Throughout the listing below, show every line in which "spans" occurs.
=== PROVIDED INFORMATION ===
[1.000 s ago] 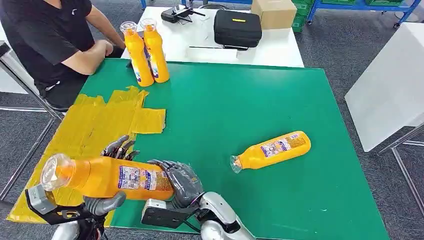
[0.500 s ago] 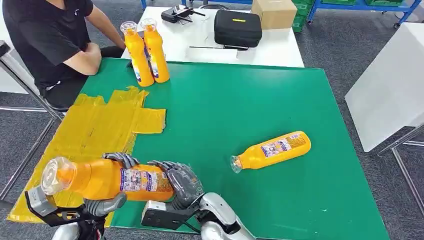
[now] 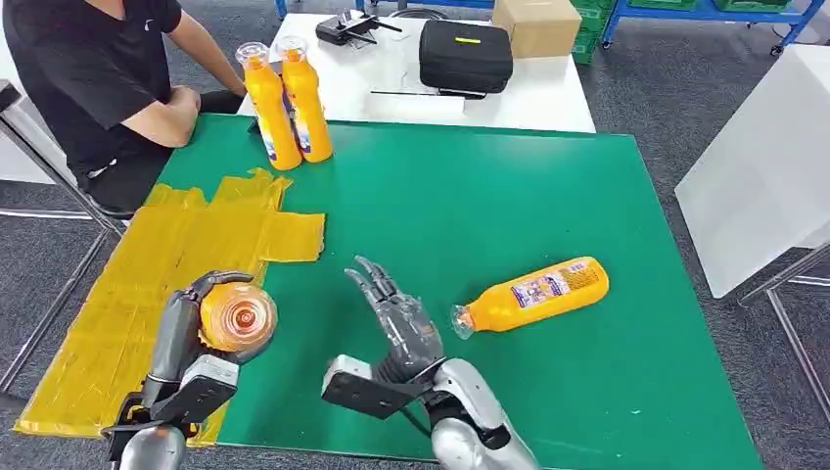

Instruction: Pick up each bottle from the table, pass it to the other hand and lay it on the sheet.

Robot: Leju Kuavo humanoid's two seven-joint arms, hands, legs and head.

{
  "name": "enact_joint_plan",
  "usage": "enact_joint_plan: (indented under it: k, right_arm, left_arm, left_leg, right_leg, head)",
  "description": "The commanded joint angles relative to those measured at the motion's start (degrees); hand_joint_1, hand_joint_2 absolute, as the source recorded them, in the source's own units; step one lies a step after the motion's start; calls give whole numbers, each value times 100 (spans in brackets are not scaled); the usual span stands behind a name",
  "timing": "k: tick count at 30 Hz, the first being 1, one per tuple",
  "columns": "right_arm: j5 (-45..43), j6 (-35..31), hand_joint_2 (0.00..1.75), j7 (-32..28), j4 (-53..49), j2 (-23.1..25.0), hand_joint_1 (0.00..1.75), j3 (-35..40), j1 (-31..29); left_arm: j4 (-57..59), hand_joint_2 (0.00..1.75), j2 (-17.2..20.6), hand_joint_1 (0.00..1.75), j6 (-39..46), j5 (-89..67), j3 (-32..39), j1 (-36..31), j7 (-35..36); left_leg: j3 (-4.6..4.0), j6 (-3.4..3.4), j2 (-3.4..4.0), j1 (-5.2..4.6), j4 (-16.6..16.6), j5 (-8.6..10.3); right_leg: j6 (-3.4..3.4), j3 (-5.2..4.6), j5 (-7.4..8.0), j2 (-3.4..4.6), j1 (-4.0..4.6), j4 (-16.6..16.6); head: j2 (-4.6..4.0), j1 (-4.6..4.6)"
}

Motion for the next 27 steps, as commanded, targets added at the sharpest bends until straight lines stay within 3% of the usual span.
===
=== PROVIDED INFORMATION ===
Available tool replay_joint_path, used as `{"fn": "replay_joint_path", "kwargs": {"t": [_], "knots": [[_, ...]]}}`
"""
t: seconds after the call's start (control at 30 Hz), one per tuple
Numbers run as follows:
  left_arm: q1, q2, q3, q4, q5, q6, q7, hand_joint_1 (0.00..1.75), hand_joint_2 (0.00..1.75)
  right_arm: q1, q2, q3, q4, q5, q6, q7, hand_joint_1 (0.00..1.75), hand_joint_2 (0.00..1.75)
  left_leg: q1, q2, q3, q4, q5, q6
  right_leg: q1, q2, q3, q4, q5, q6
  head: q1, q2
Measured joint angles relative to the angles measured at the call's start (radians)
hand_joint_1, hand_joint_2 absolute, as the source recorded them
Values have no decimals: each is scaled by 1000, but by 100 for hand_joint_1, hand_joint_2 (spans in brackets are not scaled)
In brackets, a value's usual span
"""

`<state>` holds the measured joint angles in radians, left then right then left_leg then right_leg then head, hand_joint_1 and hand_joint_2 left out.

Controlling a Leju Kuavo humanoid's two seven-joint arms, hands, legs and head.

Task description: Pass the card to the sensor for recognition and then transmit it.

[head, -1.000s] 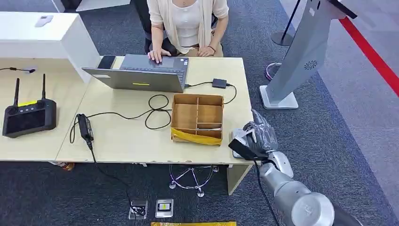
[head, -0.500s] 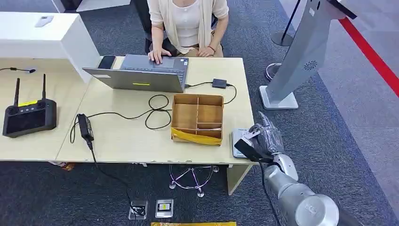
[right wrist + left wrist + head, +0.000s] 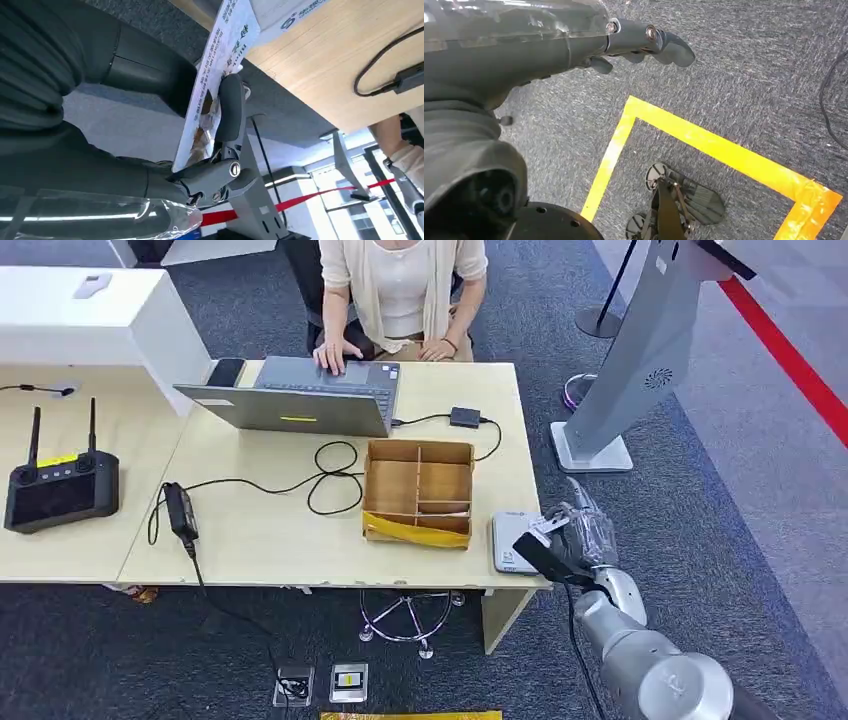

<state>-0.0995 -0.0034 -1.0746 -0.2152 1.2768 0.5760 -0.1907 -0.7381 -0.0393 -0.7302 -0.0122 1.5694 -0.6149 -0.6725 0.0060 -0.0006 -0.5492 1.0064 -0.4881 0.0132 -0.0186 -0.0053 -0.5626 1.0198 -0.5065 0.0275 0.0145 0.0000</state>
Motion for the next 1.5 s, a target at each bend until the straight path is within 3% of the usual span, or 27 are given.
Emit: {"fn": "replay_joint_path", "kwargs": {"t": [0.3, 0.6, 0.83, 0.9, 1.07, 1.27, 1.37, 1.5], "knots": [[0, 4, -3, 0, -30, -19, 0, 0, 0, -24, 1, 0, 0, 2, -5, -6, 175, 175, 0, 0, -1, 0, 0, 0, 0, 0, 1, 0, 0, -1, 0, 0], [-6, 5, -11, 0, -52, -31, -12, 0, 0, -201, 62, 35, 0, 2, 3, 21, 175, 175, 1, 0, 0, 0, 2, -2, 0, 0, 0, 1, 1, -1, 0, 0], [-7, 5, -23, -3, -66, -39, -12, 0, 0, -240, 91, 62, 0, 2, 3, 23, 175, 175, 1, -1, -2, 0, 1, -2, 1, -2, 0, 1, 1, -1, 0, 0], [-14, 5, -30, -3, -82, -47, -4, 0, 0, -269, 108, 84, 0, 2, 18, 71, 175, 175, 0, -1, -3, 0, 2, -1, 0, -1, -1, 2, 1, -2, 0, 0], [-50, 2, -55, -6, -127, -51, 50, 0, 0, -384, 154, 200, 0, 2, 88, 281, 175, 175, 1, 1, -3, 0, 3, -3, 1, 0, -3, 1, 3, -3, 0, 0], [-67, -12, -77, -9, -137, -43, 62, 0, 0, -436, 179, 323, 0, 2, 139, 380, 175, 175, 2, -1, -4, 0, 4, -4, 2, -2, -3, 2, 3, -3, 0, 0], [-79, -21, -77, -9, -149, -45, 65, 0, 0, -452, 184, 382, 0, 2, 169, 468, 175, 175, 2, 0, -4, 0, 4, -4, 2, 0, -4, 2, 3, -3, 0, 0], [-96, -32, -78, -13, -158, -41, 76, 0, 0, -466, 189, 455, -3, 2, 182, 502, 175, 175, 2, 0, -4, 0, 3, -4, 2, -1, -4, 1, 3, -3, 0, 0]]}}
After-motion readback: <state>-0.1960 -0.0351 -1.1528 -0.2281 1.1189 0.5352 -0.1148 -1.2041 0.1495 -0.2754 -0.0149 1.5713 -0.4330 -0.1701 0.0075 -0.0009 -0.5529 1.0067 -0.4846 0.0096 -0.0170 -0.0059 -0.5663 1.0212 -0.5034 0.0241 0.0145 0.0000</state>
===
▶ EXERCISE RESPONSE
  "description": "The commanded joint angles relative to those measured at the motion's start (degrees); hand_joint_1, hand_joint_2 absolute, as the source recorded them, in the source's own units; step one lies a step after the motion's start; calls give whole numbers, each value times 100 (spans in brackets are not scaled); the usual span stands behind a name",
Values have no decimals: each is scaled by 1000, but by 100 for hand_joint_1, hand_joint_2 (spans in brackets are not scaled)

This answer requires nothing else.